Raf Simons: 'Why can't menswear be more risque?'
Raf Simons finds it a pity that men's fashion isn't as daring as women's.
The Belgian designer will show his eponymous spring/summer 17 collection at Pitti Uomo on Thursday (16Jun16), as part of the Florence Calling: Raf Simons event staged in his honour. Raf is no stranger to bold womenswear, having held the post of creative director at Dior from April 2012 until his resignation in October last year (15), and he puts the same effort into his own pieces for males. But he doesn't think the same can be said for the rest of men's fashion.
"I think that men’s fashion has not been daring at all for a long time," he sighed to WWD. "I find it a pity because I would almost say that men deserve to be treated like women. There’s so much variety and so many options in women’s brands. I don’t think that’s happening in men’s wear at all. Sometimes you can see something very exciting on the stage, but it doesn’t get to the stores very often."

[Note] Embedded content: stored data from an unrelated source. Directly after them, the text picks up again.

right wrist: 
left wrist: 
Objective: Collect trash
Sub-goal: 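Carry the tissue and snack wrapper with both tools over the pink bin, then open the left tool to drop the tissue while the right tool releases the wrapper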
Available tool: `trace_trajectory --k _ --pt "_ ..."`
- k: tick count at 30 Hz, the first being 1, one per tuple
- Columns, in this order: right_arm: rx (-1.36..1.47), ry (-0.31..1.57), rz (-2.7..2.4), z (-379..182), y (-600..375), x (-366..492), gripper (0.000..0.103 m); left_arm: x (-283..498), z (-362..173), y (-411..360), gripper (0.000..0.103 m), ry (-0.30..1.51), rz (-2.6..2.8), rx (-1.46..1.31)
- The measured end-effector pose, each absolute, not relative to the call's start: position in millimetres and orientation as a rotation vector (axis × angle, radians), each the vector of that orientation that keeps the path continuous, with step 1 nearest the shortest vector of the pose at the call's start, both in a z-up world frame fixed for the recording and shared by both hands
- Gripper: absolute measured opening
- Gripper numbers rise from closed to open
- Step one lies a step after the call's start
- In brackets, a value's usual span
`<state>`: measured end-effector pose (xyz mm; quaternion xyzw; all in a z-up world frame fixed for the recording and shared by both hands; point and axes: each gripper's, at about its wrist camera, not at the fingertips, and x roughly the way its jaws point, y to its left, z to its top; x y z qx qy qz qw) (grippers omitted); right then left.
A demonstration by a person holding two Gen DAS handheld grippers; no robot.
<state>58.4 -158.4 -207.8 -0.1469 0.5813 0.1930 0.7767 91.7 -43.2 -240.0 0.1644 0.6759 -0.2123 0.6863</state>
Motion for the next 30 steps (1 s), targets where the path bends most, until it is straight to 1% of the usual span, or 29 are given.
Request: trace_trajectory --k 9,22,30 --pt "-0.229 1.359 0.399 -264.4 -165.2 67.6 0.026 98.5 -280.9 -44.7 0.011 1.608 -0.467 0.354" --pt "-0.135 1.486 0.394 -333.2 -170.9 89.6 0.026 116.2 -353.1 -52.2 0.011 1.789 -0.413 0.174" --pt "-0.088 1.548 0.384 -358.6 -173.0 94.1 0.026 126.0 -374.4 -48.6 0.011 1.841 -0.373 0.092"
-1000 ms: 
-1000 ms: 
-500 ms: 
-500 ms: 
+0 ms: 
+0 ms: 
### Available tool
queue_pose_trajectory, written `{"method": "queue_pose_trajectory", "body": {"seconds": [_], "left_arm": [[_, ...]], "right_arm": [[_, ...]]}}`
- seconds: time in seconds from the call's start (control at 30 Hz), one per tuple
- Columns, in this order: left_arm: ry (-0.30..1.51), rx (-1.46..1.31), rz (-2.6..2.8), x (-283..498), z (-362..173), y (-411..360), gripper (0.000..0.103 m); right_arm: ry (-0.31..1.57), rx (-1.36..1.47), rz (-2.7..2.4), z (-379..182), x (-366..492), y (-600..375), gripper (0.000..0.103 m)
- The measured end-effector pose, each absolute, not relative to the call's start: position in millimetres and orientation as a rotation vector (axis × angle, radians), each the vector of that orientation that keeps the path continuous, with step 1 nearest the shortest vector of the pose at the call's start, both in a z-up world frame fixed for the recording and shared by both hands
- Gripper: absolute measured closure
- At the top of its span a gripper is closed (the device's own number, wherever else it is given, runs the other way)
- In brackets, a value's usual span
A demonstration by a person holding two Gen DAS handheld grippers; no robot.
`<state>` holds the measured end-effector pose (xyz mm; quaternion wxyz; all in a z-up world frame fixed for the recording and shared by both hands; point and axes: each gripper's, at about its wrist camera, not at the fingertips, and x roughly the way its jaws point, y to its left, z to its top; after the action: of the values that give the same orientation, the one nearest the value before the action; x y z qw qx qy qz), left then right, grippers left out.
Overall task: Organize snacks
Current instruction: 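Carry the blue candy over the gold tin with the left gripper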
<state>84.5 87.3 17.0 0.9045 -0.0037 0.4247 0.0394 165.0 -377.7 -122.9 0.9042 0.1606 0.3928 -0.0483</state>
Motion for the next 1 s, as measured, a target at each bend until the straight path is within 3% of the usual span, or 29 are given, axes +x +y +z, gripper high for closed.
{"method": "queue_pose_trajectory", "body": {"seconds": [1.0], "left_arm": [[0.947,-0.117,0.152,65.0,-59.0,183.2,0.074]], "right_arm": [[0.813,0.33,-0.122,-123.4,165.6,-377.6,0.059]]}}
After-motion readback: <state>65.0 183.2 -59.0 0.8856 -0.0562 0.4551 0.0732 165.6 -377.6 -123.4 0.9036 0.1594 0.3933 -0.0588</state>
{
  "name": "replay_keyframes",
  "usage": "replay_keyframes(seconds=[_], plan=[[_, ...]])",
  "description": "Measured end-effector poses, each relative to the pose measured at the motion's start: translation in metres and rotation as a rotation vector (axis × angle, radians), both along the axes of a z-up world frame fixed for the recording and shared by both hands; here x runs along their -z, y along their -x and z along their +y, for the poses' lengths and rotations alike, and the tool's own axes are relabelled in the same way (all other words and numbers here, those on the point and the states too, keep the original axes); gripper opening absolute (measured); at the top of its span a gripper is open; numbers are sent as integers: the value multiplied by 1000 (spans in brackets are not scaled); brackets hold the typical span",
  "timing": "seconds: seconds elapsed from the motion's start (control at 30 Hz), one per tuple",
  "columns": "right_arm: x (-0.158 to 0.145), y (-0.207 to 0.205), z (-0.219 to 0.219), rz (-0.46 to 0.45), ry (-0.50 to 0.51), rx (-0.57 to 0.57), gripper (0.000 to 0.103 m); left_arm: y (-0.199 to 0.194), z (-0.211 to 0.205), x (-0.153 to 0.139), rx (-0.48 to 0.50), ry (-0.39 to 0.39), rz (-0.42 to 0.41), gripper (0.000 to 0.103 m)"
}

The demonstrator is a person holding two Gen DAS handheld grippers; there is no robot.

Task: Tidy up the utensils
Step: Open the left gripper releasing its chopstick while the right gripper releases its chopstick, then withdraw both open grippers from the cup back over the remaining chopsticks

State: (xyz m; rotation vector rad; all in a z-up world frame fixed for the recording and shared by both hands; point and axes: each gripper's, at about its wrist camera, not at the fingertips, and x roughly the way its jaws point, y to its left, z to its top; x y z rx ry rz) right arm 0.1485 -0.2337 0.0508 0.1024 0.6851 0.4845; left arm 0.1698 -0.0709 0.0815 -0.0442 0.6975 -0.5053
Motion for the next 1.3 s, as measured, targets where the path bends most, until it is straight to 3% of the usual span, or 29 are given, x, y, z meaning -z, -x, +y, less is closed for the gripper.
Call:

Raf's latest presentation isn't his first at the annual bash, as he held an exhibition back in 2003, followed by celebrating the 10th anniversary of his own menswear label in 2005 and staging a Jil Sander show in 2010 during his stint as creative director of the brand. He's happy to be back this year (16) and admits he feels more of an "emotional connection" to Pitti Uomo than he does with Paris Fashion Week shows.
And now he can focus on his own empire, Raf insists nothing is holding him back as he expands into new territories.
"The beautiful part of the Raf Simons brand is that it literally says or does what it wants to do," he gushed. "It’s very, very freeing. It’s never really been a big brand in terms of product, but it has always marked its independence. Right now it’s actually strong and growing. In menswear, there is not yet an over-offering of brands and products that are really different. So, for me, men’s is still very interesting and very, very much something to focus on."
Raf also hasn't ruled out launching his own womenswear line some day, as it's an area he thoroughly enjoys working on, but for now he will be concentrating on his menswear offerings.